They were not yet hidden in the fog when Lieutenant Ingoldsby's submarine, manoeuvring to torpedo them, ran up against one of their mines and was instantly sunk, with the loss of her gallant commander and every one of his crew. Hardly had the H29 disappeared when two of the patrolling trawlers, steaming up to her rescue, were also sent to the bottom.

The German light cruisers must have been fitted for this purpose of mine sowing. When the battleships were advancing, these smaller, high-speed scouts would act as a screen, and in retreat they would keep astern of the big ships, dropping a trail of small mines overboard as they fled.

The sacrifice of the H29 and the two trawlers was a serious disaster; but at the same time it taught our Navy a valuable lesson in tactics. Never again would any British warship pursuing a German follow directly in the wake, but always on a parallel course.

It was the wounded Kingfisher which brought into Haddisport the news that a new mine-field had been sown. A fleet of mine-sweepers, led by the gunboat Stormcock, was at once sent out. It included the Dainty, with Mark Redisham on board, and throughout the rest of that exciting day the people on shore were startled by repeated loud detonations as the floating mines were one after another exploded by gunfire from the trawler's decks.

The Dainty and three of her consorts remained at sea for a week, doing patrol duty—cruising between the English coasts and the Bight of Heligoland in search of enemy ships or ships carrying contraband of war. They were now armed with machine-guns and could defend themselves in emergency.

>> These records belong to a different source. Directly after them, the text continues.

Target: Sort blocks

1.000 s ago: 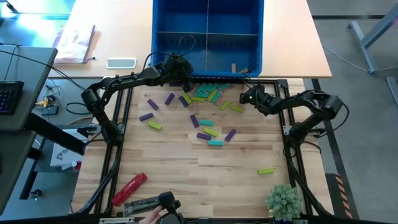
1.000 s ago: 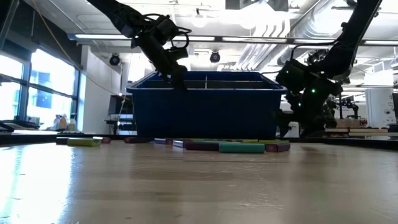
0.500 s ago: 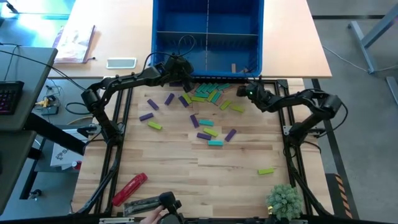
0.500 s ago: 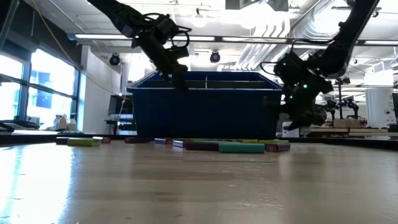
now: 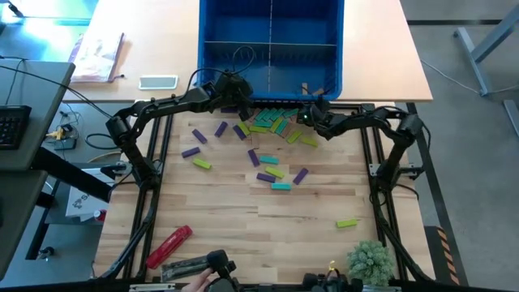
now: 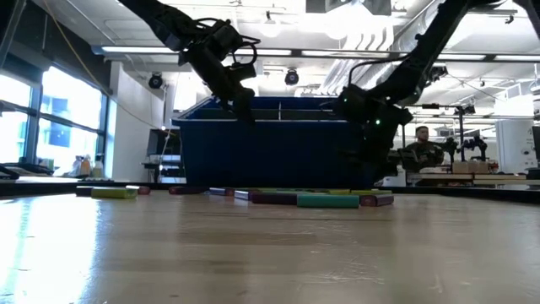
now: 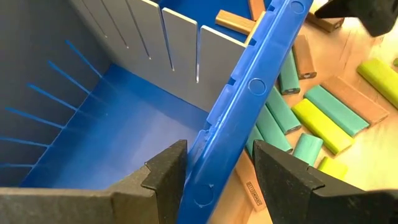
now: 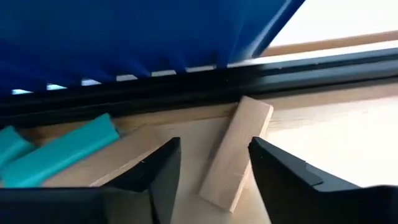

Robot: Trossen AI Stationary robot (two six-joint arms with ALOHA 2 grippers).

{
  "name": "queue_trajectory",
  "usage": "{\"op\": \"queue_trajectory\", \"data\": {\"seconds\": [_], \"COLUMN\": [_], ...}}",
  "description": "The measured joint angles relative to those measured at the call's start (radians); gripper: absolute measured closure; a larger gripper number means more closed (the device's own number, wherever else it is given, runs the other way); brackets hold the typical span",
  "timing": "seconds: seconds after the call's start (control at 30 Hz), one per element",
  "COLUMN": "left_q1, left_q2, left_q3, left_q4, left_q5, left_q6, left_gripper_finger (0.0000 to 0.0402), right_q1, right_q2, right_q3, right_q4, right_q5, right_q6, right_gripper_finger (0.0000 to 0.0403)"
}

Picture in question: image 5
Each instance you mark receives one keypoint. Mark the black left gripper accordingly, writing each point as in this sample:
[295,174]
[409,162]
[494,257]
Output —
[233,91]

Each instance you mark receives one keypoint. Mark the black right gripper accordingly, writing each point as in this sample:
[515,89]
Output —
[324,119]

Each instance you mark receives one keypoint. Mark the natural wooden block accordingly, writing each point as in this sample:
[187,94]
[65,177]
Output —
[291,129]
[318,92]
[305,89]

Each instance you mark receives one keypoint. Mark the blue plastic bin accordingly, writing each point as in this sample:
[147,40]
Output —
[235,24]

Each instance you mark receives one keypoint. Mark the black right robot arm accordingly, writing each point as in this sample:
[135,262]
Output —
[365,119]

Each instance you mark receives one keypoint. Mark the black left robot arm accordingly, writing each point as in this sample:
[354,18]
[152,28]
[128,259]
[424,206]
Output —
[162,107]

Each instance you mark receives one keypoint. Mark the teal wooden block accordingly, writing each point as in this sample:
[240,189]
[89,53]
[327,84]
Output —
[281,186]
[281,127]
[269,160]
[262,123]
[290,113]
[278,114]
[271,114]
[261,114]

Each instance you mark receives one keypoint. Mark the white smartphone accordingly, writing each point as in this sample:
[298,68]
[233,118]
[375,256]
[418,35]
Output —
[158,83]

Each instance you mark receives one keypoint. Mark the light wooden desk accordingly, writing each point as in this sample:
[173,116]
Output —
[162,40]

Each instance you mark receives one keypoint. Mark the green artificial plant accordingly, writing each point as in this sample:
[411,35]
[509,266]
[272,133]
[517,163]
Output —
[371,263]

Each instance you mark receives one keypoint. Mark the grey metal desk leg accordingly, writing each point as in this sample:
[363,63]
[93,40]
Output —
[470,57]

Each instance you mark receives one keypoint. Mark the red plastic tool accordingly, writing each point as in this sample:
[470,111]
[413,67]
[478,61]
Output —
[170,246]

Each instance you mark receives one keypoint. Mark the small black electronics box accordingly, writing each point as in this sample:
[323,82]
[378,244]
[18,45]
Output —
[65,144]

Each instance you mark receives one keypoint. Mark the orange black hazard striped plate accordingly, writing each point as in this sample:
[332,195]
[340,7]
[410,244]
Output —
[444,251]

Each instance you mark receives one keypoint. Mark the red white can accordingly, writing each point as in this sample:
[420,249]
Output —
[100,215]

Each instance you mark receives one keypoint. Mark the dark grey elongated tool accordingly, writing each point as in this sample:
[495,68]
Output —
[184,267]

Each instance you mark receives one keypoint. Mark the black desk support beam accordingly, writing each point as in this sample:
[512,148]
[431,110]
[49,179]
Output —
[69,174]

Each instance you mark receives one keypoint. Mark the white printed paper box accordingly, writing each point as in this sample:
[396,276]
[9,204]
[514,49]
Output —
[81,203]

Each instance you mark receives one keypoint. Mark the person's left hand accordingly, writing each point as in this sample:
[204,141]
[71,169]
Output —
[196,282]

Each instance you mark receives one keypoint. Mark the grey side desk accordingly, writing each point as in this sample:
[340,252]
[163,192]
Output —
[36,89]

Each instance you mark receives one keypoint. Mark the black keyboard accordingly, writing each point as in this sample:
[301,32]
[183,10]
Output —
[14,127]

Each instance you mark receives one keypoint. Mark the black caster wheel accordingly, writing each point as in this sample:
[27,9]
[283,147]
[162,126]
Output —
[46,253]

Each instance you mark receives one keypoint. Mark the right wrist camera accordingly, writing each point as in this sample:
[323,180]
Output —
[306,117]

At this time the chief interests of the war were centred upon the commerce destroyers on the outer seas and the military operations in France and Flanders. The Germans were making their great effort to force a way through to Calais. Their navy was hemmed in by the watchful British Fleet, and for a long time after the bombardment of Haddisport the North Sea was clear of their ships. There was no target for British naval guns.

Some few of their destroyers and submarines, it is true, contrived to steal out from the protection of their fortified harbours, and two British cruisers—the Hawke and the Hermes—were sunk by their torpedoes.

Fearing to risk their battleships in an engagement on the open sea, the enemy were using their small craft in the pirate work of sinking innocent merchantmen and fishing boats. They had seized the Belgian port of Zeebrugge, and were making this a base for submarines.

It was surmised that they intended also to station a force of torpedo boats at Antwerp, in spite of the breach of Dutch neutrality which the use of the River Scheldt would imply. But to enter either seaport they had to run the gauntlet of our North Sea patrols, and on at least one occasion they met with complete disaster.

A patrol of English trawlers was cruising off the Dutch coast, not far from the mouth of the Scheldt. Mark Redisham, on board the Dainty, was enduring as best he could the dull monotony of his confined life on a small vessel pitching uncomfortably on a rough sea in a bitterly cold wind. He was walking the wet deck, his oilskins dripping with rain, when he saw smoke on the dim horizon to the north. It came from the funnels of four torpedo-boat destroyers.